### What needs to be done
Once you find the line containing "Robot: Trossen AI" in the data below, copy it and each following line exactly, up to and including the line containing "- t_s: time", and nothing else.

(Records from a dataset)
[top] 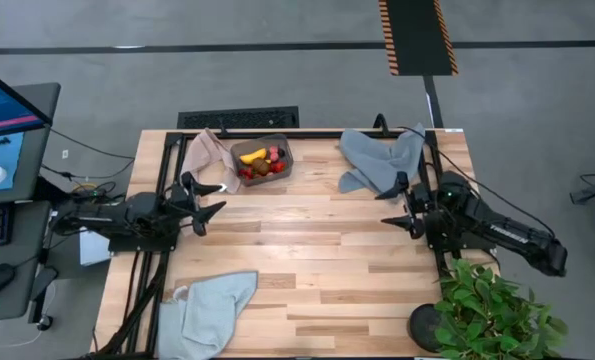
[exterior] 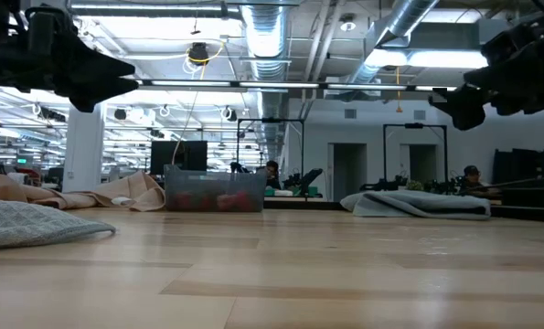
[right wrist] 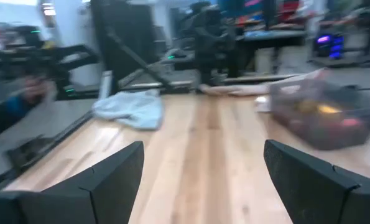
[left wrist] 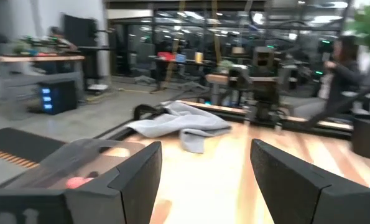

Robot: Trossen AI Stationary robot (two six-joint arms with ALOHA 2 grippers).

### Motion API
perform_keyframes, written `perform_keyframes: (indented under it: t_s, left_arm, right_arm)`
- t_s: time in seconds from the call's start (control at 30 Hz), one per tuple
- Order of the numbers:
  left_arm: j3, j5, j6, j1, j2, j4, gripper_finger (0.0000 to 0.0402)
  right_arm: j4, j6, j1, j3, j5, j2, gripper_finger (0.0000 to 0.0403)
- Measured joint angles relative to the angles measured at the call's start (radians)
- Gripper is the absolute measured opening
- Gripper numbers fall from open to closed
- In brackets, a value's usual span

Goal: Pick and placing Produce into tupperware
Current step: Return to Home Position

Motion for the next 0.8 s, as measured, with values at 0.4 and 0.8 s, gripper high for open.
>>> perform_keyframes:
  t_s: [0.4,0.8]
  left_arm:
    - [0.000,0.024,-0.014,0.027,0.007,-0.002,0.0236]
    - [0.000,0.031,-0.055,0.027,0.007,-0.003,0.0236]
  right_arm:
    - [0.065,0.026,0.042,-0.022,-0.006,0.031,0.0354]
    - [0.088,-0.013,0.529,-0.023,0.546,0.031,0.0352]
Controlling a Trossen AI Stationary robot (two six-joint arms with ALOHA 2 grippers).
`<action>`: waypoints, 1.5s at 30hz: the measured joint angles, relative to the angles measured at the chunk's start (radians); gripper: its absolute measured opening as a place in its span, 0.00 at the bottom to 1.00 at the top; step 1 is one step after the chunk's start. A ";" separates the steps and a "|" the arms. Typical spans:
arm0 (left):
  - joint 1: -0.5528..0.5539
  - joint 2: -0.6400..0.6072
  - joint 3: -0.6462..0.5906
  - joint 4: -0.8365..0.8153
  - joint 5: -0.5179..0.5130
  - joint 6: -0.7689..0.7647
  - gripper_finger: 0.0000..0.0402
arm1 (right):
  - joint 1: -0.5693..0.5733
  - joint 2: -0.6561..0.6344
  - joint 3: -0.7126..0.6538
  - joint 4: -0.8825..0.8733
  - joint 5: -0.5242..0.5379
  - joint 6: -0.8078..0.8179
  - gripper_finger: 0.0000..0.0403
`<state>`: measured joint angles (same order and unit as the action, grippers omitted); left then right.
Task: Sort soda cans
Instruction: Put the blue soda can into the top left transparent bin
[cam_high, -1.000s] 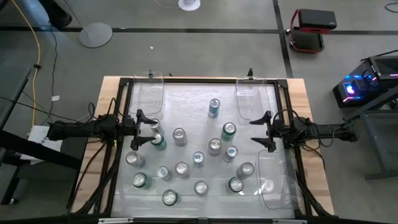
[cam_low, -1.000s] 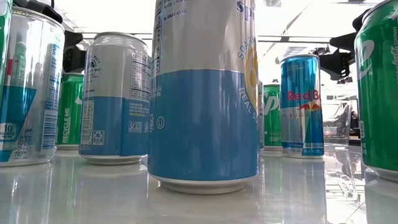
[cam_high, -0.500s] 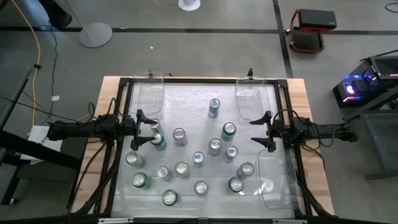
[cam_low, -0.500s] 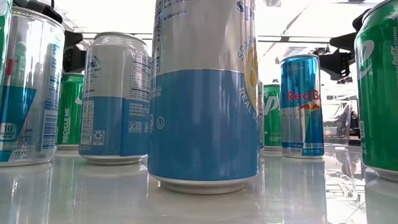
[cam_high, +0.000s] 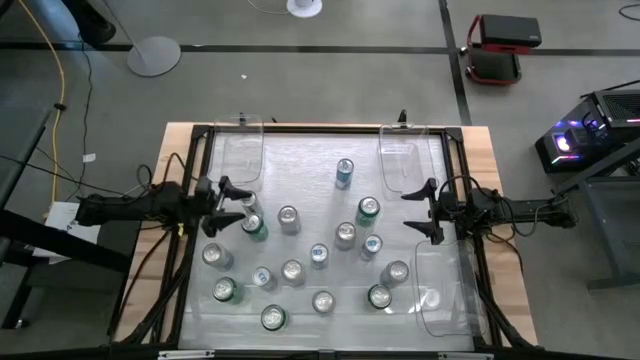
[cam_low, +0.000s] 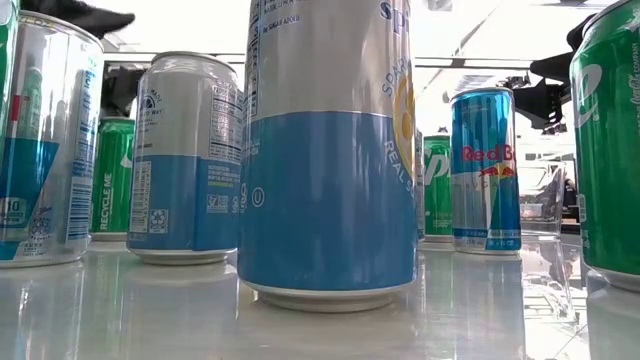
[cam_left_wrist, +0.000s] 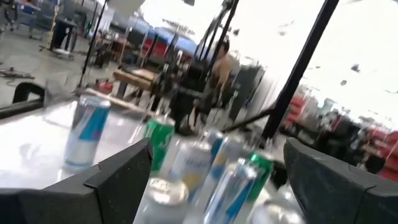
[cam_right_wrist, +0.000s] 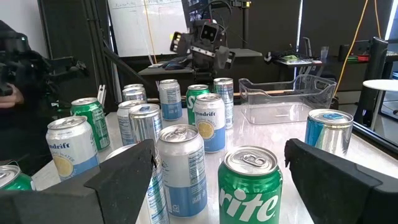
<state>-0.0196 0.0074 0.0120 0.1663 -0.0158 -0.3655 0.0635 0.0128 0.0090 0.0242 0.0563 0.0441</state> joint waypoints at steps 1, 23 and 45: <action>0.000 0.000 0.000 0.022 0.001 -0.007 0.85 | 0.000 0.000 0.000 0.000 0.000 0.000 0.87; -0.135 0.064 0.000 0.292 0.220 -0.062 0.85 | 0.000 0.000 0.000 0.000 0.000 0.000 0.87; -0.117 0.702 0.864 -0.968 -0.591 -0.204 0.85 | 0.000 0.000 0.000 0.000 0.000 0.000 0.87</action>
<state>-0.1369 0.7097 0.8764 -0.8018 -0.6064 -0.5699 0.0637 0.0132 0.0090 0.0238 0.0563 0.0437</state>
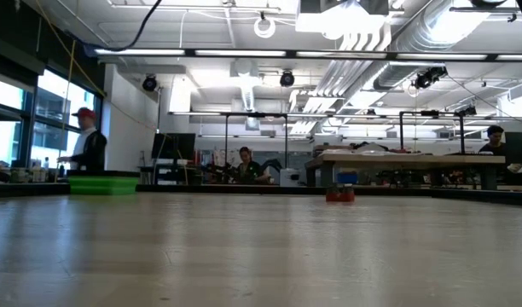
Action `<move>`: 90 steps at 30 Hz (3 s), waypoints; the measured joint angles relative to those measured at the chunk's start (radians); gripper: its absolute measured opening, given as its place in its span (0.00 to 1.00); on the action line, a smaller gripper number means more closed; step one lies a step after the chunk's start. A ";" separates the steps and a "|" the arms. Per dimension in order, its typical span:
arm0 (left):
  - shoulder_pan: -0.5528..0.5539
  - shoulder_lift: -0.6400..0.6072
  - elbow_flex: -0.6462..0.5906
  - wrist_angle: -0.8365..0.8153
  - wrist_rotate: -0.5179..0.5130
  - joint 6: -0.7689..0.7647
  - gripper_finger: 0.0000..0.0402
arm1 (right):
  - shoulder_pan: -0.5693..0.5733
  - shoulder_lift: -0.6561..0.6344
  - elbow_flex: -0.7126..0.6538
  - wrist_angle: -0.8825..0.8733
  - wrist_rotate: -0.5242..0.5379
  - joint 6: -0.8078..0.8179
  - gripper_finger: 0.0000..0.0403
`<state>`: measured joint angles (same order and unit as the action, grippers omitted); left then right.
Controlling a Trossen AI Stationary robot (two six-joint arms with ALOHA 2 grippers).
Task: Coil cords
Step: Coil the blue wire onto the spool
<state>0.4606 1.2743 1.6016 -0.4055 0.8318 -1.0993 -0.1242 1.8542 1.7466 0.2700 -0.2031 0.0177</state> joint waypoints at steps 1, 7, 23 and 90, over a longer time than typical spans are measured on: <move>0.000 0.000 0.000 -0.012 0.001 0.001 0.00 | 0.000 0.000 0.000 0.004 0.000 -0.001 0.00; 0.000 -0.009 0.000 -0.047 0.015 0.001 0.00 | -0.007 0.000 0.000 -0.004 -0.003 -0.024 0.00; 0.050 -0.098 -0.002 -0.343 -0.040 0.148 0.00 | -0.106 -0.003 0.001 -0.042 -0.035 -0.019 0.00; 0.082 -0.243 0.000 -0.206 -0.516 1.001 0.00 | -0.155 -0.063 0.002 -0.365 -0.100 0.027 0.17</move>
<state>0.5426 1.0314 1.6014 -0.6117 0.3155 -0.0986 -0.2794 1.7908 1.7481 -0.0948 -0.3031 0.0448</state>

### Task answer
Robot: Trossen AI Stationary robot (two six-joint arms with ALOHA 2 grippers).

### Motion API
perform_keyframes, written `perform_keyframes: (indented under it: t_s, left_arm, right_arm)`
- t_s: time in seconds from the call's start (control at 30 Hz), one per tuple

The exercise is complete.